#### PROBLEM REQUIREMENTS
When you copy the data, keep every word exactly as it is and leave the pictures out.

**********

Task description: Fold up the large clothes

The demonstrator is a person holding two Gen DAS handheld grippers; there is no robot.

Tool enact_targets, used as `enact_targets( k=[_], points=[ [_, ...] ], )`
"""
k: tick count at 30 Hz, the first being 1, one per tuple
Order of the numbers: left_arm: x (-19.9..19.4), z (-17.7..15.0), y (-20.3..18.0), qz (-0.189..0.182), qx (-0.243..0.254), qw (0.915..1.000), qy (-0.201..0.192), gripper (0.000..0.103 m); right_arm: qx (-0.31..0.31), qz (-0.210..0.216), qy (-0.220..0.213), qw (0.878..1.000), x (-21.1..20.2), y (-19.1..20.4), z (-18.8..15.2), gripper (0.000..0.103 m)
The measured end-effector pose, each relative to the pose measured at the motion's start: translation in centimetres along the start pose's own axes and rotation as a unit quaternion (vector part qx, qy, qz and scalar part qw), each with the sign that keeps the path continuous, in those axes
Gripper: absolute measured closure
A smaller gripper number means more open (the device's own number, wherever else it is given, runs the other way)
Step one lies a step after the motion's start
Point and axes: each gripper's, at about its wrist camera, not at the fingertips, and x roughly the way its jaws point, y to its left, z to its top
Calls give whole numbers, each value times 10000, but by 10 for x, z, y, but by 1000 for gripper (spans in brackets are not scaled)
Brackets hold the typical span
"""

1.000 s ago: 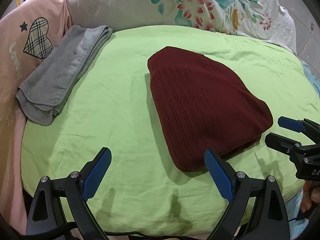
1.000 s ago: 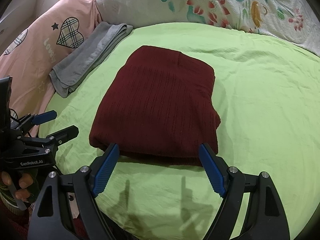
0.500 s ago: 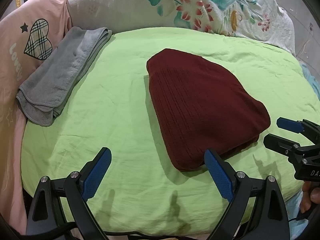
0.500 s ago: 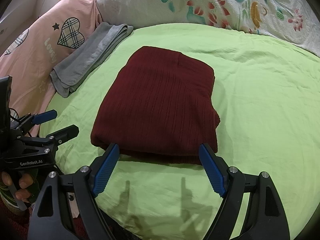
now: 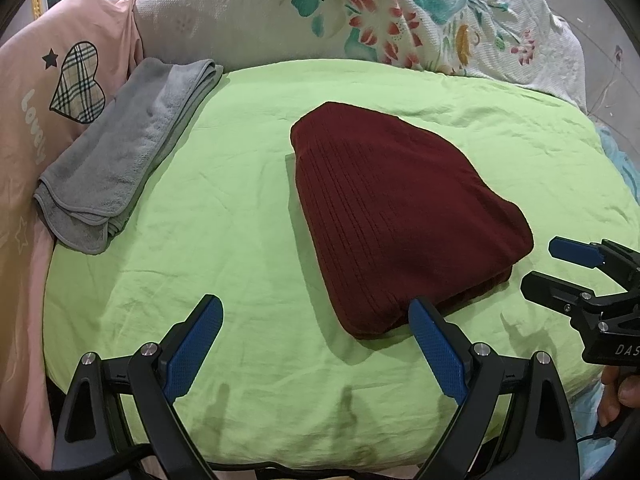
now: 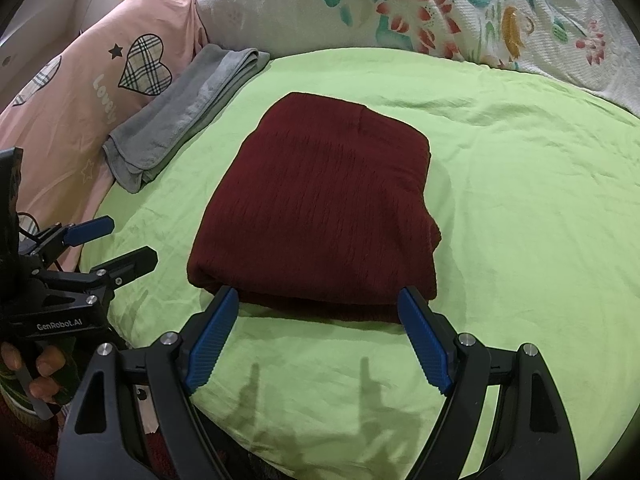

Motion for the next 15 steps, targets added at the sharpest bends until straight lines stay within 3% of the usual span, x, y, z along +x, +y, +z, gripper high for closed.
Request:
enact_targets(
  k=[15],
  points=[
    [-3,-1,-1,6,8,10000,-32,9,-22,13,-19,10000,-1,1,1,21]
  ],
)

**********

#### SOLUTION TO THIS EXERCISE
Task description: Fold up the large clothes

The demonstrator is a person holding two Gen DAS handheld grippers; there is no robot.

Tool enact_targets, used as `enact_targets( k=[_], points=[ [_, ...] ], )`
"""
k: tick count at 30 Hz, the first being 1, one per tuple
Order of the numbers: left_arm: x (-19.9..19.4), z (-17.7..15.0), y (-20.3..18.0), qz (-0.189..0.182), qx (-0.243..0.254), qw (0.915..1.000), qy (-0.201..0.192), gripper (0.000..0.103 m); right_arm: qx (-0.31..0.31), qz (-0.210..0.216), qy (-0.220..0.213), qw (0.878..1.000), x (-21.1..20.2), y (-19.1..20.4), z (-18.8..15.2), gripper (0.000..0.103 m)
The measured end-effector pose, each relative to the pose measured at the motion's start: translation in centimetres along the start pose's own axes and rotation as a unit quaternion (vector part qx, qy, qz and scalar part qw), each with the sign that keeps the path continuous, in those axes
Gripper: absolute measured closure
A smaller gripper number means more open (the device's own number, wherever else it is given, runs the other way)
Step one lies a step after the motion's start
Point and axes: each gripper's, at about its wrist camera, not at the fingertips, and x roughly the way its jaws point, y to its left, z to its top
Calls give whole numbers, each value times 10000, but by 10 for x, z, y, but by 1000 for gripper (spans in brackets are not scaled)
Brackets hold the typical span
"""

1.000 s ago: 
1.000 s ago: 
0.500 s ago: 
0.500 s ago: 
now: 
now: 

Motion for the next 15 steps, targets added at the sharpest bends until straight lines stay within 3% of the usual span, x, y, z along +x, +y, +z, gripper high for closed.
Request:
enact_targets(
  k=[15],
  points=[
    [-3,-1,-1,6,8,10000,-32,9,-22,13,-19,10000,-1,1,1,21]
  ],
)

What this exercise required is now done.